SYNOVIAL LIPOMATOSIS IN LONG STANDING OSTEOARTHRITIS: CASE REPORT
Faten Limaiem* and Saâdia Bouraoui
Synovial lipomatosis is an uncommon lesion of the synovium, that often affects the knee joint, resulting in swelling, joint pain, and effusion. The etiology of this condition remains unknown. A 68-year-old obese female patient, with a past medical history of hypertension, presented with a five-year history of chronic swelling with recent onset of mechanical symptoms while performing daily activities. Knee MRI demonstrated effusion in the suprapatellar bursa and hypertrophic synovium in the left knee with leaf-like projections of tissue, which had the same signal intensity as fat.
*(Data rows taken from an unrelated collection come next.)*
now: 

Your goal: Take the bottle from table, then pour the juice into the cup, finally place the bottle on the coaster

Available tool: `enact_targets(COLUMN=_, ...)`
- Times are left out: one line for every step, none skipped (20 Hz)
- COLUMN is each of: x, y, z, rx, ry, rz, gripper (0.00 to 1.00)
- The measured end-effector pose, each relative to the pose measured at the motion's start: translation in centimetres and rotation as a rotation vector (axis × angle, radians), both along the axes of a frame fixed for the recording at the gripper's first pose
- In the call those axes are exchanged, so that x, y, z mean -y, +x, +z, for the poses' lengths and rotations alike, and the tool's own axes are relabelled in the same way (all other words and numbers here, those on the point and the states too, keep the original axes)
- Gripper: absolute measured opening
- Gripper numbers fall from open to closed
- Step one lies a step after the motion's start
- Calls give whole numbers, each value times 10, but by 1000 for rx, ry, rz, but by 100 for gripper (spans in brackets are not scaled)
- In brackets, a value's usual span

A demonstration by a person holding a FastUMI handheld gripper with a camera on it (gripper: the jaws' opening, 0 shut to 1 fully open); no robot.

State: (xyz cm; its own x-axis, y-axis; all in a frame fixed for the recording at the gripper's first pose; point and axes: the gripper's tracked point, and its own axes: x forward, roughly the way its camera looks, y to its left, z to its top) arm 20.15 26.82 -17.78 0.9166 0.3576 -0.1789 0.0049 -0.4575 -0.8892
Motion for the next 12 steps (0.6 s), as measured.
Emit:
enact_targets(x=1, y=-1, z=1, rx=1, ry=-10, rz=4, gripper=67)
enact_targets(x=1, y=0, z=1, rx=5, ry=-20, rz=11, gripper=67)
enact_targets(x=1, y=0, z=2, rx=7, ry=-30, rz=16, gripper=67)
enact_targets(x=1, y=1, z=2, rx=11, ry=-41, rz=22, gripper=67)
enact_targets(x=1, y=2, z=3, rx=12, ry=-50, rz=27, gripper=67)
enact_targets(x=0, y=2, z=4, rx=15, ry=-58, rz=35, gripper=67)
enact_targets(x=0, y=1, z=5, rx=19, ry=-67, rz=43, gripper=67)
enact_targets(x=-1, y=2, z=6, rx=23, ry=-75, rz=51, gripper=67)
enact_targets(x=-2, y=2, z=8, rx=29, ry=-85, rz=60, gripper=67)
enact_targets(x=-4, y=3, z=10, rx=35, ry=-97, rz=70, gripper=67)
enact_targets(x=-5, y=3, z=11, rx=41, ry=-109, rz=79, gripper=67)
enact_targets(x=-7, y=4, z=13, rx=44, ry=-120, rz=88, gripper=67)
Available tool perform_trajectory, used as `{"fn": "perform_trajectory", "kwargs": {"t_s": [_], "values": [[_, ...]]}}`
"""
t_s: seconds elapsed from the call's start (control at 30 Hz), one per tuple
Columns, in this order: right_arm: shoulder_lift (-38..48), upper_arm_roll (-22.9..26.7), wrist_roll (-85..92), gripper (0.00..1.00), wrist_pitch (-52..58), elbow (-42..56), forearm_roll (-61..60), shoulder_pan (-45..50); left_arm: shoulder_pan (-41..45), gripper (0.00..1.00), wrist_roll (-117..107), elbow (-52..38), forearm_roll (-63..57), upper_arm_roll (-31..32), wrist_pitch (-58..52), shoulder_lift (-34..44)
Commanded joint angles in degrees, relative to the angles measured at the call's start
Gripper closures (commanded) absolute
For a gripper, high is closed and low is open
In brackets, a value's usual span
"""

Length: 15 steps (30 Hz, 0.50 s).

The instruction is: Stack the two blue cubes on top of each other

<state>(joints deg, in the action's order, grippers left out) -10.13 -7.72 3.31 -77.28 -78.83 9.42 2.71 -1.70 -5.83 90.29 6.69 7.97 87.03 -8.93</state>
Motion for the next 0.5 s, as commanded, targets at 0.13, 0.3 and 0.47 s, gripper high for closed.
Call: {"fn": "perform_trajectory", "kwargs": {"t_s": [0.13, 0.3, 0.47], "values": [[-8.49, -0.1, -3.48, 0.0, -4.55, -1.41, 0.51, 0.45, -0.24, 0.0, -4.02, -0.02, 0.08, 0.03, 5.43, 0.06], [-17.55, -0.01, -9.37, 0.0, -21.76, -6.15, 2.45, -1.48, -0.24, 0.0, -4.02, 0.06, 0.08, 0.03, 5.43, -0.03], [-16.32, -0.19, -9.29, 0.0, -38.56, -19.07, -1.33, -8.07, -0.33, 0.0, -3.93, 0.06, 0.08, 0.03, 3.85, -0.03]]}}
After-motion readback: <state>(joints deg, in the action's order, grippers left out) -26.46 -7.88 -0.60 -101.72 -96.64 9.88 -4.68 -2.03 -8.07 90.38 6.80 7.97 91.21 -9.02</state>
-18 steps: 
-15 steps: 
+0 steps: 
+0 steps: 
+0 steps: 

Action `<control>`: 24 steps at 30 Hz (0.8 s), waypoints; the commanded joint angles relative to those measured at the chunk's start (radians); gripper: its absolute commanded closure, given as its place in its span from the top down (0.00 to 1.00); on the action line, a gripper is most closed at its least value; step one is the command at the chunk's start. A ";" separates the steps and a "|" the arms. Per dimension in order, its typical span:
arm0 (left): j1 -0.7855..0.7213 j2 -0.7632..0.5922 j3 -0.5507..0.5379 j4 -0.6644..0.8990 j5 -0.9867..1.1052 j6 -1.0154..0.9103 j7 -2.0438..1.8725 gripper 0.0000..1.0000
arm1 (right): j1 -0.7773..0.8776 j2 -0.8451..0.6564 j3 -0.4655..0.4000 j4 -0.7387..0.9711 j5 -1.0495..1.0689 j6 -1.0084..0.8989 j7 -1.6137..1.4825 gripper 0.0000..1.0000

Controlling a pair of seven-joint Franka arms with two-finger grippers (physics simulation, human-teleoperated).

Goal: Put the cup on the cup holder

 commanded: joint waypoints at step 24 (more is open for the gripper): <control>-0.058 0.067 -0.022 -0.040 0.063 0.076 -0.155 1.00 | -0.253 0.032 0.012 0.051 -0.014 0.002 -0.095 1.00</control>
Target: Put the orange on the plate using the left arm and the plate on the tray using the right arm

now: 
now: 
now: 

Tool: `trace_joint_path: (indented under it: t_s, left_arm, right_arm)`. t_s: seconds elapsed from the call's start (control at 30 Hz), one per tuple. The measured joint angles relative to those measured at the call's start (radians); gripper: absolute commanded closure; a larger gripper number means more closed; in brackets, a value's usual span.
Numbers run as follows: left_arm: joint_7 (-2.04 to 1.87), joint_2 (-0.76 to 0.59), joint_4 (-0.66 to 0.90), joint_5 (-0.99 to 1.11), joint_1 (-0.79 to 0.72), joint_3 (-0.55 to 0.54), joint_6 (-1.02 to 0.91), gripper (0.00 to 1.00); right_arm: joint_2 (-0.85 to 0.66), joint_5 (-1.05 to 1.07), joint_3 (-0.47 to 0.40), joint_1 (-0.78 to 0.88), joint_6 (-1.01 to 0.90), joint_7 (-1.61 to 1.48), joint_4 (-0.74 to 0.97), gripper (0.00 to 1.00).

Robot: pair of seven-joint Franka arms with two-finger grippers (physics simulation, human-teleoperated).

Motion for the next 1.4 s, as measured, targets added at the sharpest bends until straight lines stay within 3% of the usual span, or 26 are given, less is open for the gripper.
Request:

The patient was planned for knee arthroplasty due to progression of the disease, pain and disability. Intraoperatively a yellowish, fatty, soft tissue measuring 8× 6 × 3 cm was excised from the left knee joint. It had multiple papillomatous projections on the surface. Histological examination showed multiple fingers like projections lined by hyperplastic synovium and the synovium was infiltrated by abundant benign adipose tissue. Synovial tissue also showed moderate degree of infiltration by lymphoplasmacytic cells. The final pathological diagnosis was lipoma arborescens. Post-operative recovery was uneventful.
Keywords: Lipoma arborescens, villous lipomatous proliferation, synovial membrane, pathology.